Criminal Justice (United Nations Convention Against Torture) Bill, 1998 [ Seanad ] : Report Stage (Resumed) and Final Stage.

Debate resumed on amendment No. 4.
In page 4, between lines 22 and 23, to insert the following:
"(3) A person, other than a person referred to insubsection (1) or (2), who carries out an act of torture on another person, whether within or outside the State, shall be guilty of the offence of torture, but shall be liable to be prosecuted in the State if that person or the victim of the offence is an Irish national or if that person subsequently enters the State or if the offence was committed in or has any other substantial connection with the State.”.
–(Deputy O'Sullivan).
Amendment, by leave, withdrawn.

(Mayo): I move amendment No. 5:

In page 4, line 24, after "life." to insert "However, if the court is satisfied that the person was acting under duress or threats to his or her life the Court shall have discretion to impose a lesser sentence.".

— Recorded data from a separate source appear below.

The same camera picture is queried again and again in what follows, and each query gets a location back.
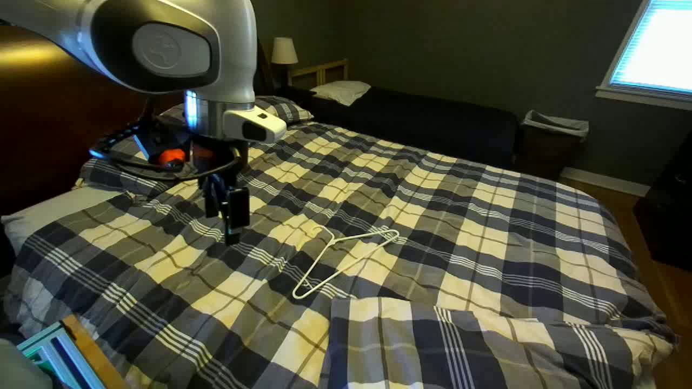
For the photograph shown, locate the white bed sheet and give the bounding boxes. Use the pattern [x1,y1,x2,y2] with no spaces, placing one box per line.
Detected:
[0,185,122,256]

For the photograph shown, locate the bright window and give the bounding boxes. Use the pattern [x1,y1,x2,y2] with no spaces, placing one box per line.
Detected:
[594,0,692,113]

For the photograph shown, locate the white shade table lamp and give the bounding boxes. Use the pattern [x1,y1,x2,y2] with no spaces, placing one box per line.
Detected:
[271,35,300,69]

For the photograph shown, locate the plaid bed covers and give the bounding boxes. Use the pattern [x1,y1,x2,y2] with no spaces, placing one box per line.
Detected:
[3,117,677,389]

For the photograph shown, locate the dark daybed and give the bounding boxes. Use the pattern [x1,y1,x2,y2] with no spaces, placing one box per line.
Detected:
[276,85,522,172]

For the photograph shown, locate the dark hamper with grey tray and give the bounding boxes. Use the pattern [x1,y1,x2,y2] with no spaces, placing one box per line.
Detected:
[515,109,593,183]

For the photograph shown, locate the light wooden bed frame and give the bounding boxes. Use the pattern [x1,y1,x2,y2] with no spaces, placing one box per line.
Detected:
[287,58,353,91]

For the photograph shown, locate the brown wooden headboard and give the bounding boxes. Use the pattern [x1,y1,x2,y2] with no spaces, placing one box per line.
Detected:
[0,25,183,217]

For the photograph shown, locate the black dresser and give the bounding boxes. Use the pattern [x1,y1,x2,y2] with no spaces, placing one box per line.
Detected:
[631,134,692,273]

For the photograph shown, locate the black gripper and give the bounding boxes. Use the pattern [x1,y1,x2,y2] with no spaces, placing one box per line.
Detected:
[187,134,253,250]

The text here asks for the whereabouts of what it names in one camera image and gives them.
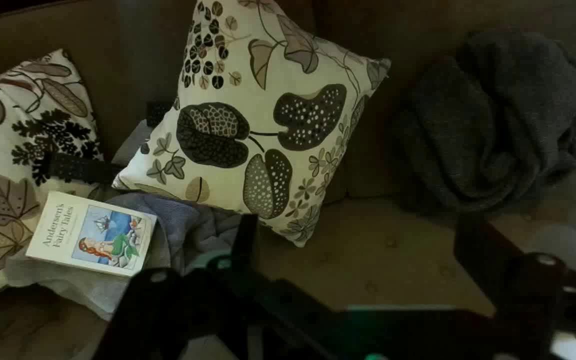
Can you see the cream pillow with brown leaf print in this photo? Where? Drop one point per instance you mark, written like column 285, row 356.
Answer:
column 8, row 201

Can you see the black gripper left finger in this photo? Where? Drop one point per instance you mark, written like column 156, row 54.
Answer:
column 169, row 312

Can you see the brown grey tufted sofa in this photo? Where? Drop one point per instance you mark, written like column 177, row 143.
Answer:
column 380, row 260

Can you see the long black remote control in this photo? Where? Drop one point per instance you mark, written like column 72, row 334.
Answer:
column 84, row 168

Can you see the cream pillow with dark fruit print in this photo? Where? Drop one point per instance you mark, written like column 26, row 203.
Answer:
column 260, row 100

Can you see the white fairy tales book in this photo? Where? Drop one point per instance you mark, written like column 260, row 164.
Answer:
column 69, row 233

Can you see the grey towel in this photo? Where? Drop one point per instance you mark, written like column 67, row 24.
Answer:
column 180, row 233

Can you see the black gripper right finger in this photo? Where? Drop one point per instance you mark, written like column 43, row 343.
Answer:
column 534, row 301

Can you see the dark grey blanket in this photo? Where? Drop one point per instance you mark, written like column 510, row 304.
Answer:
column 500, row 121

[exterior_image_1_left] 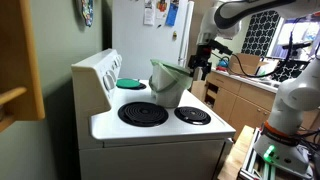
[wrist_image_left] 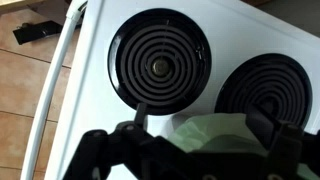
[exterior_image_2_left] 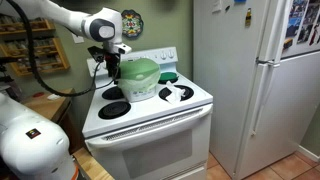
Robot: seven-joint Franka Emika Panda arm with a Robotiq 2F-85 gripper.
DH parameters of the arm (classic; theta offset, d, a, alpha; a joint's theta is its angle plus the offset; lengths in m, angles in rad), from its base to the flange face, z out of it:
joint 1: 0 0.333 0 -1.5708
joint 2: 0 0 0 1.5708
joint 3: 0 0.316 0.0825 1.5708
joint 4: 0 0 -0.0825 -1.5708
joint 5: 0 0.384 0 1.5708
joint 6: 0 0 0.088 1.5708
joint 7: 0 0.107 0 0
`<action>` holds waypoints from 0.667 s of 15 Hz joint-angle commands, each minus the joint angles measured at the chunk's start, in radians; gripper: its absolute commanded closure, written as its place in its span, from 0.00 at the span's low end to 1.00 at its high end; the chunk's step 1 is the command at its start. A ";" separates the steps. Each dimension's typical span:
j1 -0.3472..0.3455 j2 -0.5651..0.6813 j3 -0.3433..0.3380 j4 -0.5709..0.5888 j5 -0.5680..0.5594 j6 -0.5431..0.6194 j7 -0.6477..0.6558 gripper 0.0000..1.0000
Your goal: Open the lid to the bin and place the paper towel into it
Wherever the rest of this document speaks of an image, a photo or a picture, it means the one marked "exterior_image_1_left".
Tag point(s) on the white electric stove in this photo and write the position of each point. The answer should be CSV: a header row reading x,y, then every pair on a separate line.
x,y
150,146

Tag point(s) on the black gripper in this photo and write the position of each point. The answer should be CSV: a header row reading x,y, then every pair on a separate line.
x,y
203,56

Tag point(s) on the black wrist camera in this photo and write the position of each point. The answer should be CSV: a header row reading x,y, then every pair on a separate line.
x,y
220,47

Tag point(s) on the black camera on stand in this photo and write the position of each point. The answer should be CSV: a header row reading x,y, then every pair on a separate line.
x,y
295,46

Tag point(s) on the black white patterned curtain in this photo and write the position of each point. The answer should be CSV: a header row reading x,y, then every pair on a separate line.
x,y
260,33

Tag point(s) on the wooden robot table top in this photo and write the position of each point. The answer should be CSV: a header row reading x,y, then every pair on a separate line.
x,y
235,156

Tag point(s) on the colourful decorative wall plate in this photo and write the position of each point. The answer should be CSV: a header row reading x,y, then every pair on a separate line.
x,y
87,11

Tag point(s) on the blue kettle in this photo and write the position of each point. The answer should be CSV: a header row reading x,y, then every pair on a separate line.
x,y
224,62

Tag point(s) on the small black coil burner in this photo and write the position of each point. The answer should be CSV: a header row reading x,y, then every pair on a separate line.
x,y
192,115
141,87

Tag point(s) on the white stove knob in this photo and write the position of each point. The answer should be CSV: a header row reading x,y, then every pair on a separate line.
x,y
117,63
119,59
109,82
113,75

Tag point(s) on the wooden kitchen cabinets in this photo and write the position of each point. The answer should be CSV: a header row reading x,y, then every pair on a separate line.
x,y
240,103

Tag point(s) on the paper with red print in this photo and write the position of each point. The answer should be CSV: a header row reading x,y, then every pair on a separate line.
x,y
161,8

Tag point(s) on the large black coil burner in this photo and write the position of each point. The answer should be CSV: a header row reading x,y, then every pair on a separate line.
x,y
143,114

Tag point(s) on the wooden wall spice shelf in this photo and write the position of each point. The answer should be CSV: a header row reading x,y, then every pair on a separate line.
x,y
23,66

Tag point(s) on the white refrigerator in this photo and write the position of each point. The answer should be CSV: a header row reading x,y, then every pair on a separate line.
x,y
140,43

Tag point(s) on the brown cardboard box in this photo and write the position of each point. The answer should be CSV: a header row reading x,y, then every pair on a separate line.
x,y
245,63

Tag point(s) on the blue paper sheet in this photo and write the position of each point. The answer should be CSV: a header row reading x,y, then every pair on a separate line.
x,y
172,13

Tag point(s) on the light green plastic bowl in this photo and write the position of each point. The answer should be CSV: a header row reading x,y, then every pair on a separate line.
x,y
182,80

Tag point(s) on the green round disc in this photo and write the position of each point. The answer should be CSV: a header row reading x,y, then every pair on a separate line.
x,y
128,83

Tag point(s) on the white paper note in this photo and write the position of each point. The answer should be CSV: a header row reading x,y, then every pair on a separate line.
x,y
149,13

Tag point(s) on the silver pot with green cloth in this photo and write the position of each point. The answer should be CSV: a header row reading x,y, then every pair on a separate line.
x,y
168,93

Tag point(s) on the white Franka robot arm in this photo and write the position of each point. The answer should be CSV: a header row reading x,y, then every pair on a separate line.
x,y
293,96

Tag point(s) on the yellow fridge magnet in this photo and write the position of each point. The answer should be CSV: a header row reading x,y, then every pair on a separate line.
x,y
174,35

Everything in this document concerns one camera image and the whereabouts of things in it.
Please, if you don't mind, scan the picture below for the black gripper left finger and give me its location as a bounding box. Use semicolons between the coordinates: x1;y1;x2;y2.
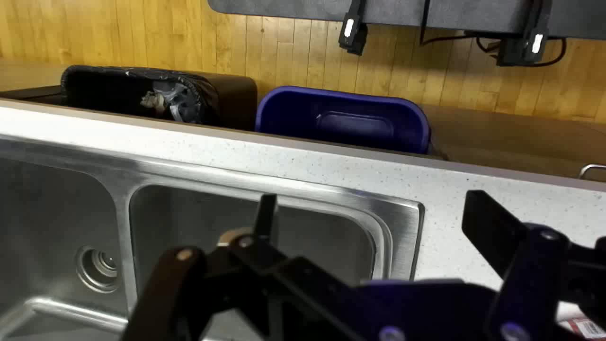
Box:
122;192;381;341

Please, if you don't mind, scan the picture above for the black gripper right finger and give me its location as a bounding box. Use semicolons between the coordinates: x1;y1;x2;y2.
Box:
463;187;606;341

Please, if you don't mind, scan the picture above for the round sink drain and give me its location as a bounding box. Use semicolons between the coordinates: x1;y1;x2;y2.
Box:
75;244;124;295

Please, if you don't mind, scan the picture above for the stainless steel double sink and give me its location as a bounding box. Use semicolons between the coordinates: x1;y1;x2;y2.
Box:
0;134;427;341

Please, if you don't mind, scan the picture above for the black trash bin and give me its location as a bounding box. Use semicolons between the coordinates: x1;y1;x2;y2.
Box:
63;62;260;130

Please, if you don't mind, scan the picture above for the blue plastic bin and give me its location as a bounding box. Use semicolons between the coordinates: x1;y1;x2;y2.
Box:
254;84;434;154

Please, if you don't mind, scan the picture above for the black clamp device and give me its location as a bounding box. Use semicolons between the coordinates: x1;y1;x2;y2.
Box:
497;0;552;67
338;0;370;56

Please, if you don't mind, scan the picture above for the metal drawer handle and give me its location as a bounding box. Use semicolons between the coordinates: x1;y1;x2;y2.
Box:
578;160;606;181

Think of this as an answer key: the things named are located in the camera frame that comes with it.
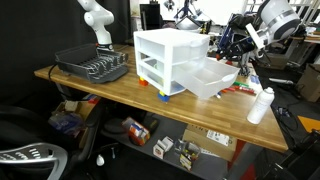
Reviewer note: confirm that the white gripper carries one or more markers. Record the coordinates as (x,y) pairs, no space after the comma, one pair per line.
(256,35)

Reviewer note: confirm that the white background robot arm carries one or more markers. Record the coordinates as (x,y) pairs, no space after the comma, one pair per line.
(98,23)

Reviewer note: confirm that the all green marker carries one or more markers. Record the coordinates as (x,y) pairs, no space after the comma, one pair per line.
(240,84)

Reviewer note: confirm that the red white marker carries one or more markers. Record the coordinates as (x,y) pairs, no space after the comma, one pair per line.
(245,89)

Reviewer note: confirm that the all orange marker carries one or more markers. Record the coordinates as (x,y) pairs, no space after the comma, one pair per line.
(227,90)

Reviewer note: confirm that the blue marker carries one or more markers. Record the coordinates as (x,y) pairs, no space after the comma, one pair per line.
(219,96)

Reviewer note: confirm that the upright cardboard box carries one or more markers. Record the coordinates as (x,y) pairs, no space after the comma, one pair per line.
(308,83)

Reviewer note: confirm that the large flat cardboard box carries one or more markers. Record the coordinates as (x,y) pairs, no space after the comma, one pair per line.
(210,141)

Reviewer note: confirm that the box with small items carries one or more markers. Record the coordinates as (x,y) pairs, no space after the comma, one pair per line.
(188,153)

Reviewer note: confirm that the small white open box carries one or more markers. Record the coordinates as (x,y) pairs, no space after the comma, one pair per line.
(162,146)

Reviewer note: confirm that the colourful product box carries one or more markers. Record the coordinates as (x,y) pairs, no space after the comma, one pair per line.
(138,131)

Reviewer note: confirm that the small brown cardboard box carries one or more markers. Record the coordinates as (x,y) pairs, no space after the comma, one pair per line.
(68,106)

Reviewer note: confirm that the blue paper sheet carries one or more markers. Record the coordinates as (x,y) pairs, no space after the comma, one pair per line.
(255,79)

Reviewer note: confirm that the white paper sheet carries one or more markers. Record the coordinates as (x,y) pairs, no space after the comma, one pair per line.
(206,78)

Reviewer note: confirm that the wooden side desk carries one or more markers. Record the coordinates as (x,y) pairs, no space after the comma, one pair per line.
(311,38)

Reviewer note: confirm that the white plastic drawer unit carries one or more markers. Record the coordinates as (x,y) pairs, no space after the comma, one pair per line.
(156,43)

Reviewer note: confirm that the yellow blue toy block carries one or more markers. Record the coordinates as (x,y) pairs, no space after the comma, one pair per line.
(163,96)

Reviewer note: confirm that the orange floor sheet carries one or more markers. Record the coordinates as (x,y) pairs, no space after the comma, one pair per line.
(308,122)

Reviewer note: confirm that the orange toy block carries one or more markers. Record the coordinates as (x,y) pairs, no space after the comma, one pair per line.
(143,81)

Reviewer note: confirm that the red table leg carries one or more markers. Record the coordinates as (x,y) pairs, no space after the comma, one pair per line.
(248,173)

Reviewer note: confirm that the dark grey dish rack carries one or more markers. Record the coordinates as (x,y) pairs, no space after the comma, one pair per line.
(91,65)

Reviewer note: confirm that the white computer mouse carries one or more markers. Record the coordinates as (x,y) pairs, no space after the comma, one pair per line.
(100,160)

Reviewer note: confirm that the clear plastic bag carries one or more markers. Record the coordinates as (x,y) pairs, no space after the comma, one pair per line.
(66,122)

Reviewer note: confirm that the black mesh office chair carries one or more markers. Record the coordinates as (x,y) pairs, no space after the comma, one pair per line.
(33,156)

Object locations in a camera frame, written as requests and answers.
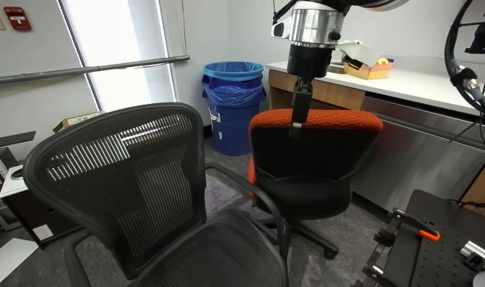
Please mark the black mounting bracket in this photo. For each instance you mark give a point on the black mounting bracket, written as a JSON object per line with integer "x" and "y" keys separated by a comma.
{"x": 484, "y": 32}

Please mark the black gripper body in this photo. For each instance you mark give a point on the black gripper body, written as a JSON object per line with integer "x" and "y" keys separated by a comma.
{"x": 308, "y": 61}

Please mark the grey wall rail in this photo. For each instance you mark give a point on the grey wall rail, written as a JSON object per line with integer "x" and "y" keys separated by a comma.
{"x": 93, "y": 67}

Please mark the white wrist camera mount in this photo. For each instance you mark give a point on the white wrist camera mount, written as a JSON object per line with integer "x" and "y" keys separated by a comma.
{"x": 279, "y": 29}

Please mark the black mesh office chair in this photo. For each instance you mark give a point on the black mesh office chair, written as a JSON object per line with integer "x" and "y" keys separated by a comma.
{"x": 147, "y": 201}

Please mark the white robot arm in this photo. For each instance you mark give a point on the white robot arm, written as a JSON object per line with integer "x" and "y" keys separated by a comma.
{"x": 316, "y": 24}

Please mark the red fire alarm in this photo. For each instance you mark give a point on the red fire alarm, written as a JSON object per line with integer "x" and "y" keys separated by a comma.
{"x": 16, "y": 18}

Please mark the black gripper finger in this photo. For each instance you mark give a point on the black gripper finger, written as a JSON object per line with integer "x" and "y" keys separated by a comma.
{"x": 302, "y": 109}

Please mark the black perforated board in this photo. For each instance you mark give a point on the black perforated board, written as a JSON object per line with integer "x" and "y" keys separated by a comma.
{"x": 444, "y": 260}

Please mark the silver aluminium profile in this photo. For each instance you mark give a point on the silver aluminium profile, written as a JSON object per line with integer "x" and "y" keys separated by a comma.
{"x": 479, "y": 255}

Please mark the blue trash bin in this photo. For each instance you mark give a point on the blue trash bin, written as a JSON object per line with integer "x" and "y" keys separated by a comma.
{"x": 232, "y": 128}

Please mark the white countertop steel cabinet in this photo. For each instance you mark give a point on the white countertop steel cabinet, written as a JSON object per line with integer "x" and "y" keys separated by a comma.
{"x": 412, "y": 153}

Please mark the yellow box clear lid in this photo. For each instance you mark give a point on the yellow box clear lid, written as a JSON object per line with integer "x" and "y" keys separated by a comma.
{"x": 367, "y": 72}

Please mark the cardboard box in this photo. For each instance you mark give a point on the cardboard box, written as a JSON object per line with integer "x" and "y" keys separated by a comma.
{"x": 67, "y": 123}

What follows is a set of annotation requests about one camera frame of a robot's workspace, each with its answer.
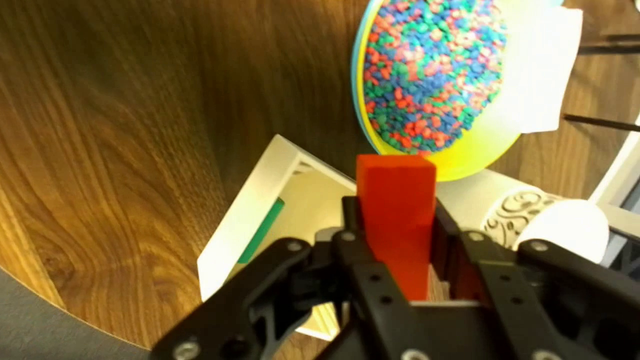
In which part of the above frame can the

This deals with the penalties for the offence committed. A person, whatever his or her nationality, and whether within or without the State, who attempts to commit or conspires to commit the offence of torture, or does an act with the intent to obstruct or impede the arrest or prosecution of another person, including a person who is a public official, in relation to the offence of torture, shall be guilty of an offence and shall be liable on conviction on indictment to imprisonment for life.

I seek to mitigate that in certain circumstances. The Bill sets out to deal with official torture in all its forms and guises and there is a definition of torture contained in the definition section of the Bill. We are giving effect to the United Nations convention. There is a problem, however, that people who are doing their political masters' bidding could be caught in this. They might have no option, there is a gun to their heads. We should seek to mitigate that somewhat – after "shall be guilty of an offence and shall be liable on conviction on indictment to imprisonment for life" in line 11, we should insert "provided such act or sanctions do not contravene the definition of torture assigned to it by this section".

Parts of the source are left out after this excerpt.